Предвкушая великую историческую роль «дьяволят», она не была готова к тому, что ее подопечные будут грабить магазины, мародерствовать и продавать на толкучке любимые вещицы расстрелянных. Она как-то заглянула туда и узнала красивый бисерный кошелек своей расстрелянной товарки Кати, невольно обвела глазами торговцев в поисках черного банта и покраснела (не эта ли Катя всплыла в подсознании Виолы, когда она хотела, чтобы внучку назвали Катей?). Она не любила своих соучениц, отказывая им в малейших достоинствах, из-за того что ее душа строила баррикады, тут были «мы», там — «они». Я не обязана была, как они все, улыбаться и делать вид, подумала Виола. Катя однажды сказала ей, что она — злая. «Я — свободная, а не злая», — ответила тогда Виола. Иногда ей хотелось постоять вместе на перемене, сходить à la fin de la semaine (на уик-энд, как стали говорить, когда сменили французский на английский) в кондитерскую, но когда они начинали заливаться смехом, сразу отходила — «дуры». Теперь Виола не была так уж уверена в том, что они — дуры, а она — умная. Они шли в пропасть, думая, что идут привычной дорогой, а у нее не было привычной дороги. «Чтобы вершить великие дела, в душе должна клокотать ненависть». Виля знала за собой этот недостаток, она не умела ненавидеть, только недолюбливала.
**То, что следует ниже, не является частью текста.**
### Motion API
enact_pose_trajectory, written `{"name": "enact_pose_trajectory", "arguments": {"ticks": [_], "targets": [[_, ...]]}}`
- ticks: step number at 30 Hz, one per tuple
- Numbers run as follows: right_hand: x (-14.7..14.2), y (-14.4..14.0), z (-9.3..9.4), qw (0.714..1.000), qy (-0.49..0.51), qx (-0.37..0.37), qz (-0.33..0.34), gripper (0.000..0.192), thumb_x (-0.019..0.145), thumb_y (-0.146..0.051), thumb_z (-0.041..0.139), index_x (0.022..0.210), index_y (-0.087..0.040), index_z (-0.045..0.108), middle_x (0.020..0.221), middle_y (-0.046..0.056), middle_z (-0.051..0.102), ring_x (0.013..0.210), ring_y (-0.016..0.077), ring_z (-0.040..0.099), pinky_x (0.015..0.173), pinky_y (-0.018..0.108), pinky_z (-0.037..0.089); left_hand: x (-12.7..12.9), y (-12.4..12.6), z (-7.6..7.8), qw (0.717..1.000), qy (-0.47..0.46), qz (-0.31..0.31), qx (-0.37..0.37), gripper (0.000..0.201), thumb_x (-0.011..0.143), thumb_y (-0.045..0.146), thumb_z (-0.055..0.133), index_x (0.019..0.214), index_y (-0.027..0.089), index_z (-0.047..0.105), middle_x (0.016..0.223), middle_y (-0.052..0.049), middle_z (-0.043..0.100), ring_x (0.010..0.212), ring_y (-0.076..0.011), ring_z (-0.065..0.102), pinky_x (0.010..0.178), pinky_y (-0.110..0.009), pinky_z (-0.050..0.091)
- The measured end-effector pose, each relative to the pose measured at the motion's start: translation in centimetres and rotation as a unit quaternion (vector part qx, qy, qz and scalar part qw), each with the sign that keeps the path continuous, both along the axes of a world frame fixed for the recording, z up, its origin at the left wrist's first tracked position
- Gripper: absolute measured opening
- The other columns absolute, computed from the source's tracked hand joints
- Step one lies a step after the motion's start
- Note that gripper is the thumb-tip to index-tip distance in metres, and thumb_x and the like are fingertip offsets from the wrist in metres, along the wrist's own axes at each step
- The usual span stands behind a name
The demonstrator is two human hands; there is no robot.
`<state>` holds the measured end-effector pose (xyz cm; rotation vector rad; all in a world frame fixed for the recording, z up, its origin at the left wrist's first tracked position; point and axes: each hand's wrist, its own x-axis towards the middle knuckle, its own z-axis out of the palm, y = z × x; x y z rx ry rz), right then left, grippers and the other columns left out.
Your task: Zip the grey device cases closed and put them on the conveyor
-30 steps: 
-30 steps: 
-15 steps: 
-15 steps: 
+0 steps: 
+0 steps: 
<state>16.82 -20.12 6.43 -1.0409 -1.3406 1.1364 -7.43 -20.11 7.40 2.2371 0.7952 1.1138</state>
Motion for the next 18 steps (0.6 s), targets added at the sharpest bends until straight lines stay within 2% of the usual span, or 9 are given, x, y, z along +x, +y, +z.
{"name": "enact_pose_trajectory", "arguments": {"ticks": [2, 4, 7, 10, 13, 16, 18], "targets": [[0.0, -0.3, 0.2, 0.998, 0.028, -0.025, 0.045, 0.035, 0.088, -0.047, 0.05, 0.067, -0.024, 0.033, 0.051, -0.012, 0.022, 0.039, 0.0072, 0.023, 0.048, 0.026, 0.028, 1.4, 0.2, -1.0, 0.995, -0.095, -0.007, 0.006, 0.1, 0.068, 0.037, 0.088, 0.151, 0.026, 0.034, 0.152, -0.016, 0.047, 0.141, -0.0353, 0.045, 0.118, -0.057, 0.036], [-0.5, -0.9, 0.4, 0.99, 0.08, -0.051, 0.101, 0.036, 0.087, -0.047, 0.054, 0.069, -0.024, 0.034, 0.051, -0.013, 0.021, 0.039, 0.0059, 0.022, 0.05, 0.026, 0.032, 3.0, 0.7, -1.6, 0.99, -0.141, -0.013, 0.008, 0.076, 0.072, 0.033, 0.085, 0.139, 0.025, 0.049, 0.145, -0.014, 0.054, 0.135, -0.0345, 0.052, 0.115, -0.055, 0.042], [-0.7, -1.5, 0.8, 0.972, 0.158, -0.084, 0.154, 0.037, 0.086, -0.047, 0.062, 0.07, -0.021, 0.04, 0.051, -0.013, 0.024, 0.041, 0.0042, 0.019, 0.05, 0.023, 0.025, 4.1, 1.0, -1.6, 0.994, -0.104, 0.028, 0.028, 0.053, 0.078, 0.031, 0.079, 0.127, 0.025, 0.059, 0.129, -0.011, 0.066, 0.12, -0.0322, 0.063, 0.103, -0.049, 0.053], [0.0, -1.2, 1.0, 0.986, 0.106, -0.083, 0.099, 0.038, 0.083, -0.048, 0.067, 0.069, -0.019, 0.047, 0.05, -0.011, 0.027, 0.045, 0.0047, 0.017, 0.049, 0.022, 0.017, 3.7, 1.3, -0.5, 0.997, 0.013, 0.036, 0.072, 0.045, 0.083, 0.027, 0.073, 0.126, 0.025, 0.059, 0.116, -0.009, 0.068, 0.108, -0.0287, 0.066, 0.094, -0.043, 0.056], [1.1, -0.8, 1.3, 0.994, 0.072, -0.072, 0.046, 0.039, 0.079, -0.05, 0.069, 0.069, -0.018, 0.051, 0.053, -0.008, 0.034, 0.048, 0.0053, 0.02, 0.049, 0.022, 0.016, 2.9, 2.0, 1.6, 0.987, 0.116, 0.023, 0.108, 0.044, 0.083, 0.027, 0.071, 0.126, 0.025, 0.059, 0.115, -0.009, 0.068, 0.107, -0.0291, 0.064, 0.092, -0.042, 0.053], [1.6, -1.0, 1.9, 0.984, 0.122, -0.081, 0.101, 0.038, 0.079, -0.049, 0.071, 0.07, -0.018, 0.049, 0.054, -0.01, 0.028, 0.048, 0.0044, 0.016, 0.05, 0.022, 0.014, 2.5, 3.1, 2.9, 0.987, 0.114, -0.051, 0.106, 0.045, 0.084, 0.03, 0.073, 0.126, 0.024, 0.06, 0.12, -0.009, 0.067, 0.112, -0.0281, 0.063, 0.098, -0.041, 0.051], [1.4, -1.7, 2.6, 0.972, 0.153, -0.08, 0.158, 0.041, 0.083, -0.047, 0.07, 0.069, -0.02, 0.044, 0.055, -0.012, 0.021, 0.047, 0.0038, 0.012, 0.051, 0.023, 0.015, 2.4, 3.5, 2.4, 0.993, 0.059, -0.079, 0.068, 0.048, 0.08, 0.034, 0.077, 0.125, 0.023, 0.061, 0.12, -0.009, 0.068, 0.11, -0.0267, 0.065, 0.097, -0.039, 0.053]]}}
«Дьяволят» Виола не то что ценила больше, чем девиц, она относилась к ним как к меньшим братьям, но меньших было — большинство, которое надо протащить в будущее. Лицом наставшего будущего для Вили стал красавец Киров, хоть он и годился ей в отцы. Волшебник знал, как усмирить Азербайджан: ненависть армян и азербайджанцев должна достичь такого накала, чтоб население уполовинилось. Меньше людей — меньше проблем. В Петрограде в 1917 году было 2 миллиона 300 жителей, к 1920-му осталось 720 тысяч, и на этой цифре все успокоилось. Большевики чувствовали себя судьями. У судьи ведь не нарушается сон и аппетит от того, что он выносит смертные приговоры. Он хороший, потому что сидит в судейской мантии, а сменяющиеся за железными прутьями подсудимые — плохие, потому что не зря оказались они за этими прутьями. Прав тот, у кого власть.
Волшебник дал Виле то, что она просила — настоящее дело. Не могла же она просить о любви! Впрочем, он просветил Виолу насчет «марксистской любви», выразив уверенность в том, что она вырастет боевым товарищем, наподобие Розалии Землячки, а не томной барышней в розовом платье. Откуда он мог знать про платье? На следующий же день Виля сожгла ненавистный подарок. И больше никогда в жизни у нее не было ничего розового.